No, he’s telling them the stark reality about what he knows is going to happen. You will all desert me! Jesus is preparing them for what is coming ahead so they know that when it happens that they can trust ALL that he says.
If Jesus had said that everything is going to be okay – I’m going to be arrested but don’t worry nothing will happen to me – then when it doesn’t turn out that way then what hope would they have about the future promises that Jesus made. Instead Jesus is telling them exactly what is going to happen. He is not going to sugar-coat it but reveal what is going to happen with all its stark reality. You, my disciples, are all going to abandon me – and you, Peter, despite your brave statement of fighting to the death, you will deny even knowing me, not once but three times. That’s a pretty hard thing for the disciples, and especially Peter, to take in. But what they need to see is the full account of what Jesus said: Because as well as saying the disciples will fall away, and Peter will disown him, Jesus says “after I have risen I will go ahead of you into Galilee”. That’s the part they missed because they were so focused on the negative. And that’s why, on that resurrection morning, Mary and the disciples are confused when they find that the grave where Jesus’ body had been laid is empty.
It’s very similar to Jesus’ earlier prediction of his death and resurrection: Jesus began to explain to his disciples that he must go to Jerusalem and suffer many things at the hands of the elders, the chief priests and the teachers of the law, and that he must be killed and on the third day be raised to life. Peter took him aside and began to rebuke him. “Never, Lord!
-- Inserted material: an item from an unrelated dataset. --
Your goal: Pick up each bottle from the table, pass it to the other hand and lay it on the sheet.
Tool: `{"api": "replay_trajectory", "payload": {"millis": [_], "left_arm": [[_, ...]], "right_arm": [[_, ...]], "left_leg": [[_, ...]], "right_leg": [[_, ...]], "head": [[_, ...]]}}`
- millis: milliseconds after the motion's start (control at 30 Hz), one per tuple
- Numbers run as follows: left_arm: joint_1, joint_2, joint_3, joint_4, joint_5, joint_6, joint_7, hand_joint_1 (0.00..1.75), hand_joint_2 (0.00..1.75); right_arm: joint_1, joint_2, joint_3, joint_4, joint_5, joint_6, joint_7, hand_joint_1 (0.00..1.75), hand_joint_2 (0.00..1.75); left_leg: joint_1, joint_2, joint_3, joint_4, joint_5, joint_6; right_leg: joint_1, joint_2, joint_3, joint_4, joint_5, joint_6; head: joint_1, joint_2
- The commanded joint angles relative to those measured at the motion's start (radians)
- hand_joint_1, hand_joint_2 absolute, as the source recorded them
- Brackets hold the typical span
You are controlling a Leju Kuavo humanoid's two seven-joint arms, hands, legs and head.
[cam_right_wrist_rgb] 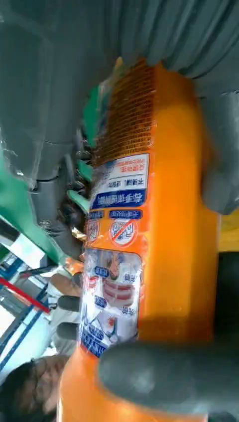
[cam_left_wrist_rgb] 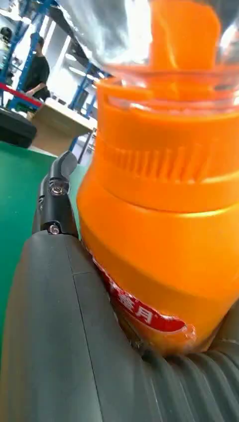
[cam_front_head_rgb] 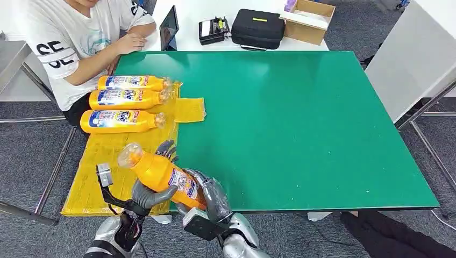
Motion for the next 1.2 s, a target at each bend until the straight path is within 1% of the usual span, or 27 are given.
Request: {"api": "replay_trajectory", "payload": {"millis": [33, 67, 133, 200, 233, 267, 300, 400, 467, 500, 567, 667, 700, 733, 800, 833, 867, 900, 933, 967, 1000, 1033, 1067, 1100, 1133, 1167, 1200], "left_arm": [[-0.054, 0.012, -0.049, 0.084, 0.028, -0.036, 0.003, 0.00, 1.75], [-0.053, 0.012, -0.050, 0.082, 0.027, -0.035, 0.003, 0.00, 1.75], [-0.047, 0.020, -0.073, 0.087, -0.001, -0.039, -0.008, 0.00, 1.75], [-0.049, 0.022, -0.076, 0.089, -0.006, -0.041, -0.012, 0.00, 1.75], [-0.048, 0.021, -0.077, 0.092, -0.014, -0.039, -0.020, 0.68, 1.75], [-0.046, 0.023, -0.083, 0.089, -0.020, -0.050, -0.025, 1.75, 1.75], [-0.043, 0.024, -0.084, 0.089, -0.032, -0.035, -0.030, 1.75, 1.75], [-0.029, 0.023, -0.088, 0.056, -0.068, -0.026, -0.053, 1.75, 1.75], [-0.025, 0.023, -0.083, 0.036, -0.081, -0.008, -0.055, 1.75, 1.75], [-0.027, 0.024, -0.082, 0.033, -0.084, -0.004, -0.054, 1.75, 1.75], [-0.030, 0.024, -0.074, 0.028, -0.091, 0.012, -0.052, 1.75, 1.75], [-0.034, 0.019, -0.056, 0.035, -0.098, 0.033, -0.049, 1.75, 1.75], [-0.035, 0.017, -0.051, 0.034, -0.098, 0.037, -0.049, 1.75, 1.75], [-0.035, 0.017, -0.051, 0.034, -0.098, 0.037, -0.049, 1.75, 1.75], [-0.035, 0.017, -0.051, 0.034, -0.098, 0.037, -0.049, 1.75, 1.75], [-0.033, 0.012, -0.040, 0.032, -0.095, 0.043, -0.050, 1.75, 1.75], [-0.031, 0.008, -0.025, 0.022, -0.093, 0.055, -0.052, 1.75, 1.75], [-0.028, 0.003, -0.008, 0.010, -0.084, 0.062, -0.053, 1.75, 1.75], [-0.026, 0.004, 0.002, -0.007, -0.085, 0.070, -0.047, 1.75, 1.75], [-0.023, 0.002, 0.026, -0.039, -0.082, 0.086, -0.049, 1.75, 1.75], [-0.027, 0.005, 0.040, -0.063, -0.098, 0.115, -0.054, 1.75, 1.75], [-0.035, 0.005, 0.068, -0.091, -0.119, 0.158, -0.069, 1.75, 1.75], [-0.050, 0.007, 0.095, -0.118, -0.173, 0.234, -0.090, 1.75, 1.75], [-0.071, 0.005, 0.134, -0.138, -0.193, 0.265, -0.081, 1.75, 1.75], [-0.090, -0.002, 0.180, -0.158, -0.255, 0.371, -0.112, 1.75, 1.75], [-0.116, -0.010, 0.231, -0.174, -0.291, 0.442, -0.106, 1.75, 1.75], [-0.126, -0.010, 0.251, -0.184, -0.293, 0.444, -0.093, 1.75, 1.75]], "right_arm": [[-0.080, 0.018, 0.112, 0.243, 0.017, 0.029, 0.013, 1.75, 1.75], [-0.080, 0.018, 0.113, 0.246, 0.017, 0.026, 0.012, 1.75, 1.75], [-0.087, 0.021, 0.107, 0.247, 0.008, 0.014, 0.004, 1.75, 1.75], [-0.086, 0.021, 0.104, 0.242, 0.005, 0.015, 0.005, 1.75, 1.75], [-0.085, 0.020, 0.104, 0.235, 0.004, 0.012, 0.006, 1.75, 1.75], [-0.085, 0.020, 0.101, 0.230, 0.001, 0.009, 0.008, 1.75, 1.75], [-0.086, 0.018, 0.099, 0.224, 0.000, 0.002, 0.013, 1.75, 1.75], [-0.087, 0.016, 0.090, 0.206, -0.004, -0.010, 0.017, 1.75, 1.75], [-0.088, 0.017, 0.082, 0.189, -0.011, -0.020, 0.014, 1.75, 1.75], [-0.090, 0.018, 0.078, 0.183, -0.014, -0.023, 0.014, 1.75, 1.75], [-0.094, 0.018, 0.076, 0.171, -0.015, -0.025, 0.015, 1.75, 1.75], [-0.091, 0.018, 0.063, 0.146, -0.028, -0.035, 0.015, 1.75, 1.75], [-0.093, 0.018, 0.062, 0.141, -0.029, -0.034, 0.015, 1.75, 1.75], [-0.093, 0.018, 0.062, 0.141, -0.029, -0.034, 0.015, 1.75, 1.75], [-0.093, 0.018, 0.062, 0.141, -0.029, -0.034, 0.015, 1.75, 1.75], [-0.089, 0.018, 0.057, 0.132, -0.032, -0.041, 0.017, 1.71, 1.75], [-0.082, 0.023, 0.044, 0.115, -0.039, -0.068, 0.018, 0.96, 1.75], [-0.075, 0.027, 0.031, 0.096, -0.046, -0.098, 0.015, 0.00, 1.75], [-0.068, 0.031, 0.015, 0.072, -0.061, -0.112, 0.015, 0.00, 1.75], [-0.059, 0.027, 0.000, 0.022, -0.073, -0.134, 0.015, 0.00, 1.75], [-0.054, 0.022, -0.010, -0.018, -0.083, -0.142, 0.016, 0.00, 1.75], [-0.045, 0.015, -0.024, -0.072, -0.096, -0.150, 0.020, 0.00, 0.00], [-0.037, 0.009, -0.037, -0.125, -0.109, -0.155, 0.022, 0.00, 0.00], [-0.026, -0.002, -0.045, -0.190, -0.120, -0.146, 0.039, 0.00, 0.00], [-0.017, -0.001, -0.064, -0.237, -0.141, -0.164, 0.030, 0.00, 0.00], [-0.004, -0.007, -0.075, -0.296, -0.159, -0.168, 0.030, 0.00, 0.00], [0.002, -0.012, -0.077, -0.326, -0.163, -0.168, 0.034, 0.00, 0.00]], "left_leg": [[0.000, 0.002, 0.009, -0.001, -0.003, 0.001], [0.001, 0.003, 0.010, -0.001, -0.004, 0.001], [0.000, 0.000, 0.003, -0.001, -0.001, 0.000], [0.000, 0.000, 0.005, -0.001, -0.001, 0.000], [0.000, 0.000, 0.003, -0.001, -0.001, 0.000], [0.000, 0.000, 0.005, -0.001, -0.001, 0.001], [0.000, 0.000, 0.003, -0.001, -0.001, 0.000], [0.000, 0.000, 0.004, -0.001, -0.001, 0.000], [0.001, 0.001, 0.008, 0.000, -0.003, 0.001], [0.000, 0.001, 0.005, 0.000, -0.002, 0.001], [0.000, 0.001, 0.005, 0.000, -0.001, 0.001], [0.000, 0.001, 0.005, 0.000, -0.001, 0.000], [0.001, 0.002, 0.007, 0.000, -0.002, 0.001], [0.000, 0.001, 0.005, 0.000, -0.001, 0.000], [0.001, 0.002, 0.006, 0.000, -0.002, 0.001], [0.000, 0.001, 0.005, 0.000, -0.001, 0.001], [0.000, 0.001, 0.004, 0.000, -0.001, 0.000], [0.001, 0.003, 0.009, 0.001, -0.003, 0.001], [0.000, 0.001, 0.005, 0.000, -0.001, 0.001], [0.000, 0.001, 0.004, 0.000, -0.001, 0.000], [0.001, 0.002, 0.006, 0.001, -0.002, 0.001], [0.000, 0.001, 0.003, 0.001, -0.001, 0.000], [0.001, 0.002, 0.005, 0.002, -0.002, 0.001], [0.001, 0.001, 0.003, 0.003, -0.002, 0.001], [0.001, 0.001, 0.002, 0.002, -0.001, 0.000], [0.001, 0.001, 0.000, 0.002, -0.001, 0.000], [0.001, 0.002, 0.002, 0.002, -0.001, 0.001]], "right_leg": [[0.002, 0.000, 0.009, -0.002, -0.003, -0.004], [0.002, 0.000, 0.011, -0.002, -0.003, -0.005], [0.000, -0.001, 0.003, -0.001, -0.001, -0.002], [0.001, -0.001, 0.005, -0.001, -0.001, -0.002], [0.001, 0.000, 0.003, -0.001, -0.001, -0.002], [0.001, -0.001, 0.005, -0.001, -0.001, -0.003], [0.000, 0.000, 0.003, -0.001, -0.001, -0.002], [0.000, 0.000, 0.003, -0.001, -0.001, -0.002], [0.002, 0.000, 0.009, -0.002, -0.003, -0.004], [0.001, 0.000, 0.005, -0.001, -0.002, -0.003], [0.001, 0.000, 0.004, 0.000, -0.001, -0.002], [0.001, 0.001, 0.004, -0.001, -0.001, -0.002], [0.002, 0.001, 0.007, -0.001, -0.002, -0.004], [0.001, 0.000, 0.004, 0.000, -0.001, -0.002], [0.001, 0.000, 0.006, 0.000, -0.001, -0.003], [0.001, 0.000, 0.005, 0.000, -0.001, -0.002], [0.001, 0.001, 0.004, 0.000, -0.001, -0.002], [0.002, 0.001, 0.009, -0.001, -0.002, -0.004], [0.001, 0.000, 0.004, 0.000, -0.001, -0.002], [0.001, 0.001, 0.003, 0.000, -0.001, -0.002], [0.001, 0.001, 0.006, 0.000, -0.002, -0.003], [0.001, 0.000, 0.003, 0.000, -0.001, -0.002], [0.002, 0.001, 0.005, 0.001, -0.002, -0.003], [0.002, 0.000, 0.003, 0.002, -0.002, -0.003], [0.001, 0.000, 0.002, 0.001, -0.001, -0.002], [0.001, 0.000, 0.001, 0.001, 0.000, -0.002], [0.002, 0.000, 0.002, 0.002, -0.001, -0.003]], "head": [[0.000, 0.000], [0.000, 0.000], [0.000, 0.000], [0.000, 0.000], [0.000, 0.000], [0.000, 0.000], [0.000, 0.000], [0.000, 0.000], [0.000, 0.000], [0.000, 0.000], [0.000, 0.000], [0.000, 0.000], [0.000, 0.000], [0.000, 0.000], [0.000, 0.000], [0.000, 0.000], [0.000, 0.000], [0.000, 0.000], [0.000, 0.000], [0.000, 0.000], [0.000, 0.000], [0.000, 0.000], [0.000, 0.000], [0.000, 0.000], [0.000, 0.000], [0.000, 0.000], [0.000, 0.000]]}}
This shall never happen to you!” What is Peter saying shall never happen to Jesus? That he will not die and rise again? No, Peter has missed Jesus’ true mission to defeat sin, death and the devil. And the only way he can do that is to die but not let death keep him in the grave. But Peter missed that and was only focusing on what he perceived to be negative – Jesus’ death.
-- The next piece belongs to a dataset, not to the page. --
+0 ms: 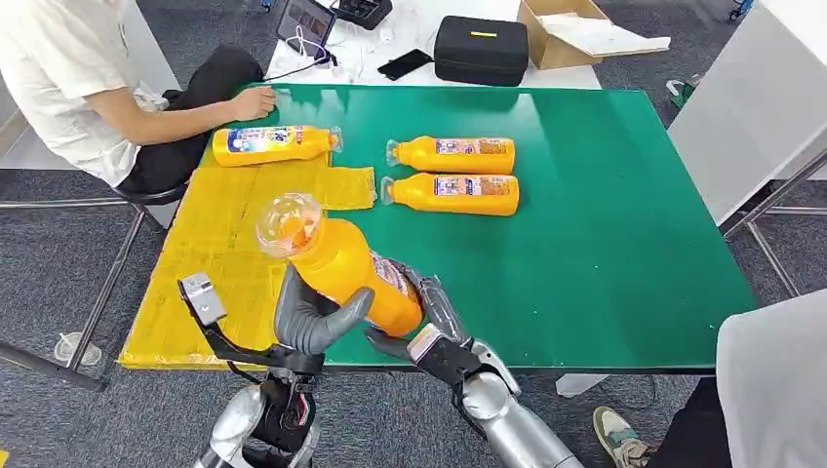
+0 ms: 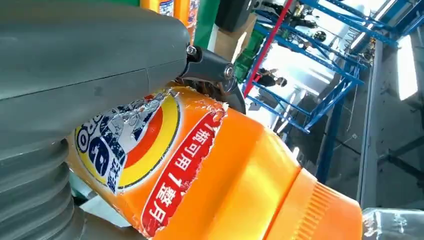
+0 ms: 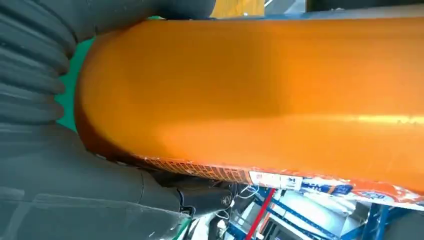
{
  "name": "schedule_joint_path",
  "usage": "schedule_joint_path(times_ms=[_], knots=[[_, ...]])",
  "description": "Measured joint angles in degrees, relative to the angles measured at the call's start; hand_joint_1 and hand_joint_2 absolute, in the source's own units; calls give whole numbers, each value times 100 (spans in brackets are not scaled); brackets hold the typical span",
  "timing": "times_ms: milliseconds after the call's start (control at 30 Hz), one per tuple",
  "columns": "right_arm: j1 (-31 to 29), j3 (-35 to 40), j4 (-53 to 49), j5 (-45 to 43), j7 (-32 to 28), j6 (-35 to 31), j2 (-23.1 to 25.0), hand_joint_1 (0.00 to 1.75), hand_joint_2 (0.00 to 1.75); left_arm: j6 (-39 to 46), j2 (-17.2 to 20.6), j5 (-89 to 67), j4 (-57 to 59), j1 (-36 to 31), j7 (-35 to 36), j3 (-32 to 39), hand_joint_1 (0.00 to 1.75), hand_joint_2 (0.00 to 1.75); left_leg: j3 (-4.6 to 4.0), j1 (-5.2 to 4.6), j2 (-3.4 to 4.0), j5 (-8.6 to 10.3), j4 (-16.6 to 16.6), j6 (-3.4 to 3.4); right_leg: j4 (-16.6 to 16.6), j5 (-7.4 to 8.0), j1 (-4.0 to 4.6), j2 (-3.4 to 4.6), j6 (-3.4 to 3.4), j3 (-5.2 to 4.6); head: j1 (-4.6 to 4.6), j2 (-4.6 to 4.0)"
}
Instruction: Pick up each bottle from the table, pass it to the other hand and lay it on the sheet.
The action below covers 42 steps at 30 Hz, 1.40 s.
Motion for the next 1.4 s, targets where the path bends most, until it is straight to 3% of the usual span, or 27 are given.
schedule_joint_path(times_ms=[267,300,500,600,733,867,1100,1133,1400], knots=[[128,2,0,107,151,-123,2,0,175,256,0,-470,0,68,-29,-83,175,175,-1,0,0,-1,0,0,0,-1,0,0,0,-1,-2,0],[155,0,-2,212,149,-307,7,0,0,359,2,-610,0,74,-81,-109,175,175,-1,0,0,-1,0,0,0,-1,0,0,0,-1,0,0],[535,-385,-184,852,-184,-2438,33,0,0,938,122,-1471,-166,324,-328,-138,175,175,-4,0,-1,-1,0,0,0,-1,0,-1,0,-1,0,0],[875,-998,-724,58,-547,-3220,79,0,0,1242,190,-1703,-363,519,-341,18,175,175,-6,-1,-3,-2,0,1,-1,-2,-2,-2,0,-2,0,0],[1214,-2064,-1446,-315,-577,-3403,147,0,0,1625,267,-2149,-586,698,-330,265,175,175,-6,-4,-4,-2,0,1,-1,-2,-4,-2,0,-2,4,2],[1485,-3059,-2237,-413,-590,-3414,286,0,0,2586,315,-3643,-660,745,-224,474,175,175,-6,-4,-5,-2,0,1,-1,-1,-4,-3,1,-2,0,0],[1580,-3464,-2809,-175,-597,-3414,387,0,0,3152,494,-5917,-130,391,466,868,175,175,0,-1,-2,1,0,0,-1,0,-1,-1,-1,1,0,0],[1568,-3447,-2809,-153,-597,-3412,393,0,175,3189,514,-6192,42,307,577,900,175,175,0,-1,-2,2,0,0,0,0,-1,-1,-1,1,0,0],[1324,-3020,-2644,-243,-597,-3412,385,0,175,3370,682,-7790,1822,-581,1272,1139,175,175,-1,-2,-2,8,0,0,2,3,-2,-1,0,2,0,0]])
As we journey through our life we too can be like Peter and focus only on the negative. And there is plenty of negative around us to do so. Whether it’s the shooting in the United States,
the drought in Cape Town, or even your own personal situation, it is easy to focus only on these and forget the promise that Jesus made – on the 3rd day I will rise.
It’s easy to question and doubt God when things don’t go our way. The negatives can obscure the promise by God that heaven is awaiting us. St Paul underwent great suffering because of his faith but didn’t let that distract him; Instead he said: I consider that our present sufferings are not worth comparing with the glory that will be revealed in us. And again he says:
Set your hearts on things above, where Christ is, seated at the right hand of God. Set your minds on things above, not on earthly things. As Christians that is what we keep focused on. This life is going to see things that will rock our faith. Peter tried to avoid them – even if all fall away – I never will. Never Lord, this will never happen to you. Jesus didn’t pat him on the back for his noble gesture but rebuked him – Get behind me Satan. He did that because Peter had focused on the negatives and as a result he missed God’s purpose: You do not have in mind the concerns of God, but merely human concerns. In fact, Peter really was most likely thinking about himself. Previously Jesus took Peter, James and John on a mountain top and revealed his glory as he was Transfigured before their sight. They wanted to live in that glory but Jesus took them back down into the valley – which would become the valley of the shadow of death. And he said, don’t tell anyone about this until I have risen from the dead. But they didn’t understand what Jesus meant by “rising from the dead”.
As we continue our Lenten journey and our life journey we too are going to go through times when we will question God. In the good times we can be like Peter believing that we would never question God. Even if all others fall away I never will. It’s easy to give advice to others – just trust God. But when we are suffering or when someone we love is suffering it’s easy to feel like Peter who insisted “I do not know him”. Maybe there has been a time when you could have spoken up in defence of God but you chose not to because you were afraid or you didn’t know what to say. Like Peter, Jesus is ready and willing to forgive you. Peter repented of his denial unlike Judas who tried to undo his betrayal himself and not by repenting by giving back the money he received and then took his life.
We all make mistakes but that is what Lent and Easter are about – as St Paul says: God demonstrates his own love for us in this: While we were still sinners, Christ died for us. So may you know and experience the same comfort that Peter felt as you come to Jesus in repentance to receive his mercy.